Serbian rapper (born 1995)

David Ljubenović (Давид Љубеновић; born 9 May 1995), professionally known as Devito (Девито), is a Serbian rapper. Originally working as a photographer and music video director, he made his official recording debut in 2018. Devito is well-known for wearing a white three-hole balaclava in public to hide his true identity. He has released two studio albums - Plava krv (2023) and Nema spavanja (2025).

==Life and career==
===Early life and career beginnings===
David Ljubenović was born in Kragujevac, Federal Republic of Yugoslavia on 9 May 1995. He started making music in primary school. After turning 18, Ljubenović became a professional photographer. Subsequently, after moving to Belgrade, he started directing music videos under production company DaVideo and has since worked for regional artists such as Aca Lukas, Milica Pavlović, MC Stojan, Ana Kokić, Sandra Afrika, and Vuk Mob.

===Recording career===
In March 2018, Ljubenović released his debut single under the stage name Devito, titled "Alal vera", featuring Leon. In June the following year, his first major label single, "Barbie", was released under Bassivity Digital and IDJTunes. With the release of "Uh" in June 2019, he gained more significant popularity and media attention, as the music video for the song has collected over 30 million views on YouTube. In February 2020, Devito released "Koka" for the soundtrack of the Serbian television series South Wind. Subsequently, in June, he collaborated with Teodora Džehverović on "Vudu". The single has amassed over 12 million streams on Spotify and over 100 million views on YouTube, making it the commercially the biggest release by a Serbian artist of that year.

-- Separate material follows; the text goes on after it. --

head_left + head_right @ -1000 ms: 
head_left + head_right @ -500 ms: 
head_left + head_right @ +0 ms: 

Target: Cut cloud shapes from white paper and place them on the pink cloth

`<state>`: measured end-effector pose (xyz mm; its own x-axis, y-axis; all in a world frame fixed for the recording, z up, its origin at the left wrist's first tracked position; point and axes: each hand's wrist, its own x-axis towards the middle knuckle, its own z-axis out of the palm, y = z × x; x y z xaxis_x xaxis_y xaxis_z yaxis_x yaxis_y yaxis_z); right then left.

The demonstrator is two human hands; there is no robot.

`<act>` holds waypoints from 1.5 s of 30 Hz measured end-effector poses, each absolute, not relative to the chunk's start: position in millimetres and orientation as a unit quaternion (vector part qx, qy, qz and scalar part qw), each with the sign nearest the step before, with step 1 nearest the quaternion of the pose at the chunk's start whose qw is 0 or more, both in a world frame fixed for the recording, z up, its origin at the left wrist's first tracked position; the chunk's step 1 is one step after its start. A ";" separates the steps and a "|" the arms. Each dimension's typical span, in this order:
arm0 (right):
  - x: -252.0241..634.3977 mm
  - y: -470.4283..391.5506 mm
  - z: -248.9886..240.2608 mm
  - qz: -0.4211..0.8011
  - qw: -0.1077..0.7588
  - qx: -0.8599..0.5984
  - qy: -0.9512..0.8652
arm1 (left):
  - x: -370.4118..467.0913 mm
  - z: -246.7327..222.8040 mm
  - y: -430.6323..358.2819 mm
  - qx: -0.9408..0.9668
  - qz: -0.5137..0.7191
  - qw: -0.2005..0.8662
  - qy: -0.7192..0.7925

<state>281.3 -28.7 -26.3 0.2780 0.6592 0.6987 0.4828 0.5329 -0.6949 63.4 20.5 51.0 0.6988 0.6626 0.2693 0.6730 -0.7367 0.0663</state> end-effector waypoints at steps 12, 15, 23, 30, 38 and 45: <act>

Devito released "Mame mi" in March 2021 for the purposes of the film sequel to South Wind, called South Wind 2: Ubrzanje. In September 2021, Devito held his first solo concert during the Belgrade Music Week festival. In October 2021, he was chosen by Tuborg Open to be featured on the remix of "Get Together" by David Guetta. It was followed by his debut EP, titled Leden, which was released on 12 November under IDJTunes. In December, IDJ TV enlisted Devito as the most streamed Serbian artist on Spotify of 2021.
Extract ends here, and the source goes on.